#### Exercise aim:
Copy out the entire listing, keeping each line exactly as it is.

#### Input:
---+---

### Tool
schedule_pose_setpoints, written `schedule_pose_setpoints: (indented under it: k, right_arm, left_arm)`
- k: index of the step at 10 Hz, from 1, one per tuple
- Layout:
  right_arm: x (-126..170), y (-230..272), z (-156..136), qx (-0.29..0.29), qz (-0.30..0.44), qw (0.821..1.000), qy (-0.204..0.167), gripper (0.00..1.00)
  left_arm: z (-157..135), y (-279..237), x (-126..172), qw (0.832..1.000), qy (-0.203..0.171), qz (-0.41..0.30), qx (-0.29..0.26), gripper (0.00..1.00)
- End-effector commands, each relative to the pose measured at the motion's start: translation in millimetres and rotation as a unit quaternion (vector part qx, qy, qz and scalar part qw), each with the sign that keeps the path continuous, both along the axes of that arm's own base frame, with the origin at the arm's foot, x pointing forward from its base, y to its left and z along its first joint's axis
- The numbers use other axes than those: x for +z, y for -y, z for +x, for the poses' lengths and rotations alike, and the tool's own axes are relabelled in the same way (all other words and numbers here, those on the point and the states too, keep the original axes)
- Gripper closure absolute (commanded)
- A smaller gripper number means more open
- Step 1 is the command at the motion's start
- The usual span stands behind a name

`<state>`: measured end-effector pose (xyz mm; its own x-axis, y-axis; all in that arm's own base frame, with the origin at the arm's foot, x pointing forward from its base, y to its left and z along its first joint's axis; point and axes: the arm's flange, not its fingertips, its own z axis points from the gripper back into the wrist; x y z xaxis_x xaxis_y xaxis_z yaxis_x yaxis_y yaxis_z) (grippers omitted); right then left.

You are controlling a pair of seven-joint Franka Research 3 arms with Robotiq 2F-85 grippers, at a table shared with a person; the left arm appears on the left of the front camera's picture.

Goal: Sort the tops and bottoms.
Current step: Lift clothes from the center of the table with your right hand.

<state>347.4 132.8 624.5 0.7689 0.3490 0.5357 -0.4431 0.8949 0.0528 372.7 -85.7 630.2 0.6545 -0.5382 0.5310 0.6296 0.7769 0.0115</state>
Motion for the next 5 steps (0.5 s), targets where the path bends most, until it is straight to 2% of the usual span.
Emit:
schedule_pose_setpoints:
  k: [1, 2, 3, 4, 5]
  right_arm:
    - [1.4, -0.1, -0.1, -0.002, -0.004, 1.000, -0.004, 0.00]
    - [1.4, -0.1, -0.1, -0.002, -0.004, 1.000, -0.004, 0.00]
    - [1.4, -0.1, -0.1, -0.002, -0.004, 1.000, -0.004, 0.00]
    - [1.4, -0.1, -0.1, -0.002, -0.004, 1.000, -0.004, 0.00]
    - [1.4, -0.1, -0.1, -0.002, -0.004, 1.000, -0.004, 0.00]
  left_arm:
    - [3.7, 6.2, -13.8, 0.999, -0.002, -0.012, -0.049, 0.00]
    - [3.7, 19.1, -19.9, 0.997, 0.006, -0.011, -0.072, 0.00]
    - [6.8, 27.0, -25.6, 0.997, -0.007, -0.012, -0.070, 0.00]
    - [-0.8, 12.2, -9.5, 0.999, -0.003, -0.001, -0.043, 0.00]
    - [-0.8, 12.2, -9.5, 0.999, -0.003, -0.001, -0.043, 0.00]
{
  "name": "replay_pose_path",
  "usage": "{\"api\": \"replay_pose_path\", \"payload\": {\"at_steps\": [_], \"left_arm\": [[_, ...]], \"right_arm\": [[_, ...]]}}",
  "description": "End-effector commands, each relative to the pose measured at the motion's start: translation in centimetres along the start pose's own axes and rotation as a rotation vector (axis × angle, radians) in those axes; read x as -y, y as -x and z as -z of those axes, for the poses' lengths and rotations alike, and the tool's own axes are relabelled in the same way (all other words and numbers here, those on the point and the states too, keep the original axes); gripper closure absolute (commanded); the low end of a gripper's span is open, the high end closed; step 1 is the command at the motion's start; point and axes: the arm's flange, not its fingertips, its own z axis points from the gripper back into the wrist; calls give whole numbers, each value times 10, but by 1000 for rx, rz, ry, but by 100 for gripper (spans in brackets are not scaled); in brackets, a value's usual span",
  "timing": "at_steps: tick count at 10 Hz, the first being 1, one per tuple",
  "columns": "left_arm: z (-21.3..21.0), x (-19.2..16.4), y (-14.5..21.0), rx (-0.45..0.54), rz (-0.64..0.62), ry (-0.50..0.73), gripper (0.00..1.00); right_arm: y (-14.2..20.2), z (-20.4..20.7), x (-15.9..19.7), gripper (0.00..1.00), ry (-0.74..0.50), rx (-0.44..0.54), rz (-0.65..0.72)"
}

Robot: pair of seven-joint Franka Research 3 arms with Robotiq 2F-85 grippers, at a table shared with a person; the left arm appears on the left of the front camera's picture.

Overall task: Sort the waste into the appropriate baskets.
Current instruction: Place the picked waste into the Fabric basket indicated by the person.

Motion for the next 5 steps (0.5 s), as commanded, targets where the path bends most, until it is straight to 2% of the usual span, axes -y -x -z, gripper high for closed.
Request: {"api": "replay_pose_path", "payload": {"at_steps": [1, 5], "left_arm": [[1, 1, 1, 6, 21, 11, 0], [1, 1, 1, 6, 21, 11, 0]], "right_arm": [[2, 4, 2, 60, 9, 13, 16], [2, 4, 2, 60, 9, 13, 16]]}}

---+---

#### Task result:
### Tool
schedule_pose_setpoints, written `schedule_pose_setpoints: (indented under it: k, right_arm, left_arm)`
- k: index of the step at 10 Hz, from 1, one per tuple
- Layout:
  right_arm: x (-126..170), y (-230..272), z (-156..136), qx (-0.29..0.29), qz (-0.30..0.44), qw (0.821..1.000), qy (-0.204..0.167), gripper (0.00..1.00)
  left_arm: z (-157..135), y (-279..237), x (-126..172), qw (0.832..1.000), qy (-0.203..0.171), qz (-0.41..0.30), qx (-0.29..0.26), gripper (0.00..1.00)
- End-effector commands, each relative to the pose measured at the motion's start: translation in millimetres and rotation as a unit quaternion (vector part qx, qy, qz and scalar part qw), each with the sign that keeps the path continuous, both along the axes of that arm's own base frame, with the origin at the arm's foot, x pointing forward from its base, y to its left and z along its first joint's axis
- The numbers use other axes than those: x for +z, y for -y, z for +x, for the poses' lengths and rotations alike, and the tool's own axes are relabelled in the same way (all other words and numbers here, those on the point and the states too, keep the original axes)
- Gripper closure absolute (commanded)
- A smaller gripper number means more open
- Step 1 is the command at the motion's start
- The usual span stands behind a name

`<state>`: measured end-effector pose (xyz mm; its own x-axis, y-axis; all in that arm's own base frame, with the origin at the arm's foot, x pointing forward from its base, y to its left and z along its first joint's axis; point and axes: the arm's flange, not its fingertips, its own z axis points from the gripper back into the wrist; x y z xaxis_x xaxis_y xaxis_z yaxis_x yaxis_y yaxis_z) (grippers omitted); right then left.

You are controlling a pair of seven-joint Franka Research 3 arms with Robotiq 2F-85 grippers, at a table shared with a person; the left arm appears on the left of the front camera's picture.

Goal: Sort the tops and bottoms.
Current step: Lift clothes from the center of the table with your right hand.

<state>347.4 132.8 624.5 0.7689 0.3490 0.5357 -0.4431 0.8949 0.0528 372.7 -85.7 630.2 0.6545 -0.5382 0.5310 0.6296 0.7769 0.0115</state>
Motion for the next 5 steps (0.5 s), targets where the path bends most, until it is straight to 2% of the usual span.
Emit:
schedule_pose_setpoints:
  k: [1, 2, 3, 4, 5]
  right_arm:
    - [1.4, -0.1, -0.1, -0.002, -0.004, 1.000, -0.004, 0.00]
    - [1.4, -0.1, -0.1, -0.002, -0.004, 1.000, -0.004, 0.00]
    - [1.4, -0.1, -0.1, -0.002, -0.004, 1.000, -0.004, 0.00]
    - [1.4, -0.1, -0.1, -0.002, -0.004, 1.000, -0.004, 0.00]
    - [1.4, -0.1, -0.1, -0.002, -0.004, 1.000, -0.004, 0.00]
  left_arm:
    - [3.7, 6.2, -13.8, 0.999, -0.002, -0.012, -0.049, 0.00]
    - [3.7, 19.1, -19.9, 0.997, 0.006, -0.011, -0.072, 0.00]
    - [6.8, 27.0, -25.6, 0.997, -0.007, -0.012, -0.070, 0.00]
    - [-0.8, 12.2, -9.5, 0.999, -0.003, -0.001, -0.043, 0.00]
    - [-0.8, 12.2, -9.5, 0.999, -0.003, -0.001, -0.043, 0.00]
{
  "name": "replay_pose_path",
  "usage": "{\"api\": \"replay_pose_path\", \"payload\": {\"at_steps\": [_], \"left_arm\": [[_, ...]], \"right_arm\": [[_, ...]]}}",
  "description": "End-effector commands, each relative to the pose measured at the motion's start: translation in centimetres along the start pose's own axes and rotation as a rotation vector (axis × angle, radians) in those axes; read x as -y, y as -x and z as -z of those axes, for the poses' lengths and rotations alike, and the tool's own axes are relabelled in the same way (all other words and numbers here, those on the point and the states too, keep the original axes); gripper closure absolute (commanded); the low end of a gripper's span is open, the high end closed; step 1 is the command at the motion's start; point and axes: the arm's flange, not its fingertips, its own z axis points from the gripper back into the wrist; calls give whole numbers, each value times 10, but by 1000 for rx, rz, ry, but by 100 for gripper (spans in brackets are not scaled); in brackets, a value's usual span",
  "timing": "at_steps: tick count at 10 Hz, the first being 1, one per tuple",
  "columns": "left_arm: z (-21.3..21.0), x (-19.2..16.4), y (-14.5..21.0), rx (-0.45..0.54), rz (-0.64..0.62), ry (-0.50..0.73), gripper (0.00..1.00); right_arm: y (-14.2..20.2), z (-20.4..20.7), x (-15.9..19.7), gripper (0.00..1.00), ry (-0.74..0.50), rx (-0.44..0.54), rz (-0.65..0.72)"
}

Robot: pair of seven-joint Franka Research 3 arms with Robotiq 2F-85 grippers, at a table shared with a person; the left arm appears on the left of the front camera's picture.

Overall task: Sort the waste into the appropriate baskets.
Current instruction: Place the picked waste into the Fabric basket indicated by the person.

Motion for the next 5 steps (0.5 s), as commanded, targets where the path bends most, until it is straight to 2% of the usual span, axes -y -x -z, gripper high for closed.
Request: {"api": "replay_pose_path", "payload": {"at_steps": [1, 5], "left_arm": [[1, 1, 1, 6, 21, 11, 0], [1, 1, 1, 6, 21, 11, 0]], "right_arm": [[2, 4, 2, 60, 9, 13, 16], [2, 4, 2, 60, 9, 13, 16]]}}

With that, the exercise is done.